Work instruction
Word for word, copy the entire listing.
==== Dataset content ====
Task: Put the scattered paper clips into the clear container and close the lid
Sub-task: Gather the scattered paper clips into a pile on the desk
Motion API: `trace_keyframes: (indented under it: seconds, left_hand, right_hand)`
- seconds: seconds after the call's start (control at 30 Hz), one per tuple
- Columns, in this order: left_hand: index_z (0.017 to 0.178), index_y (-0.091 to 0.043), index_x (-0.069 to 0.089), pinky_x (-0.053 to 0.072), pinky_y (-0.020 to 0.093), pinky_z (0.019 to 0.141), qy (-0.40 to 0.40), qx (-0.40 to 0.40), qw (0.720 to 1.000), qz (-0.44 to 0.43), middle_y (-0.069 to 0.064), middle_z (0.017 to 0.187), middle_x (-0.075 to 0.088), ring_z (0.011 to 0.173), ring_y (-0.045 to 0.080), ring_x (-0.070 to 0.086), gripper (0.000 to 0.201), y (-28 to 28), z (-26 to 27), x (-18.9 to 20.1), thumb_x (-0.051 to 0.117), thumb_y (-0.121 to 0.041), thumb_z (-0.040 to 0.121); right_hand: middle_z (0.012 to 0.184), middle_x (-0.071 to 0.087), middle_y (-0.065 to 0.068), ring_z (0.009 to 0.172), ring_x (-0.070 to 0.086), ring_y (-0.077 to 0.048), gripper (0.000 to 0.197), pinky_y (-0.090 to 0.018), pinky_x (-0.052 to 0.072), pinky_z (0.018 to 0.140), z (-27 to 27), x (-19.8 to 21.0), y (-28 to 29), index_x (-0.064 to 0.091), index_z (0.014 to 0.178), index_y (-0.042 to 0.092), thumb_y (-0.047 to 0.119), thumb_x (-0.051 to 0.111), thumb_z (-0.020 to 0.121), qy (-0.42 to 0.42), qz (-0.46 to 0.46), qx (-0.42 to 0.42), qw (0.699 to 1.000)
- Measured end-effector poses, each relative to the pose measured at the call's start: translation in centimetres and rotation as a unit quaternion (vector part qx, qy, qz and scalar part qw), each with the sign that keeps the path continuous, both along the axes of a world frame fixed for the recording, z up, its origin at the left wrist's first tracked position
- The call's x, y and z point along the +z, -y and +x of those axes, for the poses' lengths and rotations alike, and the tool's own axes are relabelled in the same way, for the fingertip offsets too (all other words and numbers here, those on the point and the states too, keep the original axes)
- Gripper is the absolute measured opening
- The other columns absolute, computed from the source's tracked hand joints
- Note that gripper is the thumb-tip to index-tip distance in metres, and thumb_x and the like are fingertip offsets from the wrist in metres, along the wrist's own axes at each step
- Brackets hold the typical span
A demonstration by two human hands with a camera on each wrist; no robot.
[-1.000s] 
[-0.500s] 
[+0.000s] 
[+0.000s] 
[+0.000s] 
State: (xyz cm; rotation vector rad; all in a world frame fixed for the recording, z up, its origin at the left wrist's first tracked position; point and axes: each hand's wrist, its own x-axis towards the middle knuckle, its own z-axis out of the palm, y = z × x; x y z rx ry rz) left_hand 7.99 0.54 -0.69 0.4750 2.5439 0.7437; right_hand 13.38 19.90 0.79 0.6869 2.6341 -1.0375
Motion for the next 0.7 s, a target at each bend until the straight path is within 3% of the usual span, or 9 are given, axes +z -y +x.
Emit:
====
Written reply
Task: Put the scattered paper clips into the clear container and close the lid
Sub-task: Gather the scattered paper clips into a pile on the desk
Motion API: `trace_keyframes: (indented under it: seconds, left_hand, right_hand)`
- seconds: seconds after the call's start (control at 30 Hz), one per tuple
- Columns, in this order: left_hand: index_z (0.017 to 0.178), index_y (-0.091 to 0.043), index_x (-0.069 to 0.089), pinky_x (-0.053 to 0.072), pinky_y (-0.020 to 0.093), pinky_z (0.019 to 0.141), qy (-0.40 to 0.40), qx (-0.40 to 0.40), qw (0.720 to 1.000), qz (-0.44 to 0.43), middle_y (-0.069 to 0.064), middle_z (0.017 to 0.187), middle_x (-0.075 to 0.088), ring_z (0.011 to 0.173), ring_y (-0.045 to 0.080), ring_x (-0.070 to 0.086), gripper (0.000 to 0.201), y (-28 to 28), z (-26 to 27), x (-18.9 to 20.1), thumb_x (-0.051 to 0.117), thumb_y (-0.121 to 0.041), thumb_z (-0.040 to 0.121); right_hand: middle_z (0.012 to 0.184), middle_x (-0.071 to 0.087), middle_y (-0.065 to 0.068), ring_z (0.009 to 0.172), ring_x (-0.070 to 0.086), ring_y (-0.077 to 0.048), gripper (0.000 to 0.197), pinky_y (-0.090 to 0.018), pinky_x (-0.052 to 0.072), pinky_z (0.018 to 0.140), z (-27 to 27), x (-19.8 to 21.0), y (-28 to 29), index_x (-0.064 to 0.091), index_z (0.014 to 0.178), index_y (-0.042 to 0.092), thumb_y (-0.047 to 0.119), thumb_x (-0.051 to 0.111), thumb_z (-0.020 to 0.121), qy (-0.42 to 0.42), qz (-0.46 to 0.46), qx (-0.42 to 0.42), qw (0.699 to 1.000)
- Measured end-effector poses, each relative to the pose measured at the call's start: translation in centimetres and rotation as a unit quaternion (vector part qx, qy, qz and scalar part qw), each with the sign that keeps the path continuous, both along the axes of a world frame fixed for the recording, z up, its origin at the left wrist's first tracked position
- The call's x, y and z point along the +z, -y and +x of those axes, for the poses' lengths and rotations alike, and the tool's own axes are relabelled in the same way, for the fingertip offsets too (all other words and numbers here, those on the point and the states too, keep the original axes)
- Gripper is the absolute measured opening
- The other columns absolute, computed from the source's tracked hand joints
- Note that gripper is the thumb-tip to index-tip distance in metres, and thumb_x and the like are fingertip offsets from the wrist in metres, along the wrist's own axes at each step
- Brackets hold the typical span
A demonstration by two human hands with a camera on each wrist; no robot.
[-1.000s] 
[-0.500s] 
[+0.000s] 
[+0.000s] 
[+0.000s] 
State: (xyz cm; rotation vector rad; all in a world frame fixed for the recording, z up, its origin at the left wrist's first tracked position; point and axes: each hand's wrist, its own x-axis towards the middle knuckle, its own z-axis out of the palm, y = z × x; x y z rx ry rz) left_hand 7.99 0.54 -0.69 0.4750 2.5439 0.7437; right_hand 13.38 19.90 0.79 0.6869 2.6341 -1.0375
Motion for the next 0.7 s, a target at each bend until the straight path is within 3% of the usual span, or 9 are given, axes +z -y +x.
Emit:

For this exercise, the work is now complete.